Court of Appeals of Georgia
Mar 19, 1976
138 Ga. App. 223 (Ga. Ct. App. 1976)





Forgery, etc. Fulton Superior Court. Before Judge Williams.

Jack Dorsey, for appellant.

Lewis R. Slaton, District Attorney, Joseph J. Drolet. Donald J. Stein, Assistant District Attorneys, for appellee.

Defendant was convicted of motor vehicle theft and two counts of forgery in the first degree. He appeals, enumerating as error various rulings of the trial court. Held:

1. Counsel for defendant stated in his opening remarks to the jury that "one of my duties and responsibilities as an officer of the court is as an attorney to represent the innocent of this State." Upon objection by the prosecution, the trial judge struck the statement from the record and instructed the jury not to consider it. Defendant enumerates error upon this ruling.

"Arguments of counsel shall be confined to the law and the facts involved in the case then before the court..." Code Ann. § 24-3319. As defense counsel's remark was clearly beyond the scope of permissible argument, the trial judge did not err in excluding the statement.
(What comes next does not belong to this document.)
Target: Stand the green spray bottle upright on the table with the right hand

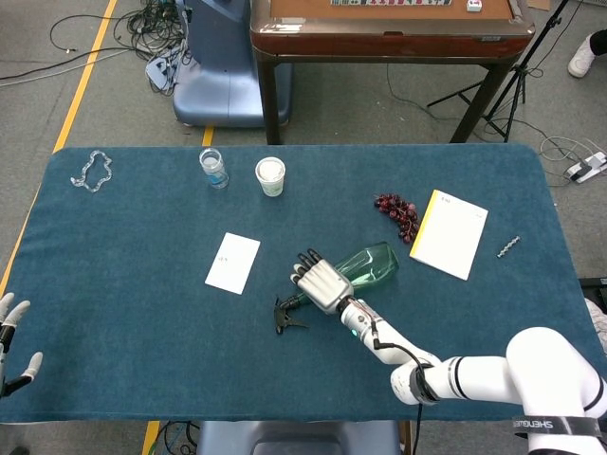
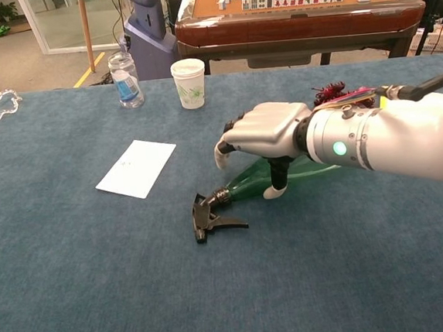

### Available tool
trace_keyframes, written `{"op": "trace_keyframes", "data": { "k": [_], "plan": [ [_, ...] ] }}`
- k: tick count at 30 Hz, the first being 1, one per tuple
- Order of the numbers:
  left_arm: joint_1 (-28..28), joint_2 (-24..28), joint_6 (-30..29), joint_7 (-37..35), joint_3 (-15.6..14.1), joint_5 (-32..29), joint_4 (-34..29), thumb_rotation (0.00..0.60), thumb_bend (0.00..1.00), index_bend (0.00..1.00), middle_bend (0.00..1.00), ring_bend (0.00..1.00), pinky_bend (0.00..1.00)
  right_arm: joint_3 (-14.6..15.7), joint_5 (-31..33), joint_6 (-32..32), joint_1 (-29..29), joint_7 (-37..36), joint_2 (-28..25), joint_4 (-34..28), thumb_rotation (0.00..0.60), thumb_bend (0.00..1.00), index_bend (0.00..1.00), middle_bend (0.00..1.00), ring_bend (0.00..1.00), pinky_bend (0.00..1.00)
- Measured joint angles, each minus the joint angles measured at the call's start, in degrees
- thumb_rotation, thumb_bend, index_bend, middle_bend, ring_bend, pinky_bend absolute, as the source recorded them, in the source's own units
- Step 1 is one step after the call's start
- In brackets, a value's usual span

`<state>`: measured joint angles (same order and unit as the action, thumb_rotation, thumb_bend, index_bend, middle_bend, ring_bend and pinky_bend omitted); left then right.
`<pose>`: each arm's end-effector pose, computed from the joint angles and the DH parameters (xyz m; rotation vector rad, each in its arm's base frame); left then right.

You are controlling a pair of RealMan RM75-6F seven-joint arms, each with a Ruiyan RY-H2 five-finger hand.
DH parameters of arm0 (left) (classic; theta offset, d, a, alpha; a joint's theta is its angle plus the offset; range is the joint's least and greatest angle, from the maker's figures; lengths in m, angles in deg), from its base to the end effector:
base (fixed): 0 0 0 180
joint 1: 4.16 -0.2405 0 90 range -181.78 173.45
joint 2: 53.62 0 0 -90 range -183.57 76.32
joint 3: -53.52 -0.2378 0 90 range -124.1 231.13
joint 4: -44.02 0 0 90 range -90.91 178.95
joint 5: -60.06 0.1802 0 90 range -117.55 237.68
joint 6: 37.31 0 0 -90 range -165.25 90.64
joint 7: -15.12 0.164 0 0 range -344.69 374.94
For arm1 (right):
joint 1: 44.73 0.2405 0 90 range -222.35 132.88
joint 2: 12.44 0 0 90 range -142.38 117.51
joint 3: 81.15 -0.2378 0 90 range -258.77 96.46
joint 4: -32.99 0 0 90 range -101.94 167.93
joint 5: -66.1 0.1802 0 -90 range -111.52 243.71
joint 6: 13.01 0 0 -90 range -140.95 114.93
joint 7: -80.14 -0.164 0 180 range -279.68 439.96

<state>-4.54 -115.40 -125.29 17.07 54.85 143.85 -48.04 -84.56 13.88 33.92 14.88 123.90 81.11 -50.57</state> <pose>-0.3067 0.1652 0.1972 -1.3118 -0.8914 -0.7716 -0.0688 -0.3373 -0.0562 2.2688 -0.4951 0.6196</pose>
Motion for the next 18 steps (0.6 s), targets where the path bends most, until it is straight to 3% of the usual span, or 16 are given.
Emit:
{"op": "trace_keyframes", "data": {
  "k": [9, 18],
  "plan": [
    [-0.2, 0.0, -0.1, -0.7, -0.1, 0.2, 0.1, 0.600, 0.36, 0.11, 0.00, 0.00, 0.00, 1.1, 0.4, 0.5, 0.4, 1.6, 1.1, 1.1, 0.600, 0.23, 0.36, 0.25, 0.05, 0.09],
    [-0.4, 0.3, -0.3, -1.3, -0.2, 0.6, -0.1, 0.600, 0.36, 0.11, 0.00, 0.00, 0.00, 0.8, -2.1, 1.5, -0.4, -1.0, 1.6, 2.0, 0.600, 0.30, 0.59, 0.41, 0.18, 0.09]
  ]
}}
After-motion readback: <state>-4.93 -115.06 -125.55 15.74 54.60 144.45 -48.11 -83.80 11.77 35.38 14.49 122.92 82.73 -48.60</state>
See Perry v. State, 102 Ga. 365, 367 (13) ( 30 S.E. 903); Ga. Power Co. v. Puckett, 181 Ga. 386 ( 182 S.E. 384).

2. Defendant's second enumeration seeks a reversal of the judgment on the basis of an allegedly leading question propounded by the district attorney. In the absence of a clear showing of prejudice, however, this type of error affords no basis for a new trial. "It would be a very extreme case indeed in which the mere form of the questions to a witness would justify a reviewing court in setting aside the verdict and judgment." Parker v. Ga. Pacific R. Co., 83 Ga. 539, 546 (1) ( 10 S.E. 233); East v. State, 135 Ga. App. 291, 292 ( 217 S.E.2d 490). As defendant has failed to demonstrate in what manner he might have been harmed by the form of the question, this enumeration affords no grounds for a reversal.

3. Defense counsel asked state's witness Bryant whether he believed the police "knew what they were doing" in making a photographic showing to the witness. The prosecutor objected to the question, noting that the evidence showed investigators from the district attorney's office, rather than the police, conducted the photographic showing. Following the court's ruling sustaining the objection, defense counsel rephrased the question so as to inquire whether the witness believed the investigators "knew what they were doing." It is clear that the court's ruling out the prior question as to "the police" was neither erroneous nor harmful to defendant.

4. Toward the conclusion of defendant's trial testimony, defense counsel asked whether there was "anything else relevant to the case that you'd like to state to the jury." Upon objection by the prosecutor, the trial judge refused to permit this type of broad and general inquiry. Defendant enumerates error upon the court's ruling.

"We are of the opinion that the above is not ground for reversal. Very great discretion must necessarily be left to the presiding judge in the examination of witnesses; and unless he uses this discretion in violation of some principle of law, a reviewing court can not control the exercise of that discretion unless it is manifestly abused. [Cits.]" Greer v. State, 159 Ga. 85, 91 ( 125 S.E. 52). No abuse of discretion has been shown here.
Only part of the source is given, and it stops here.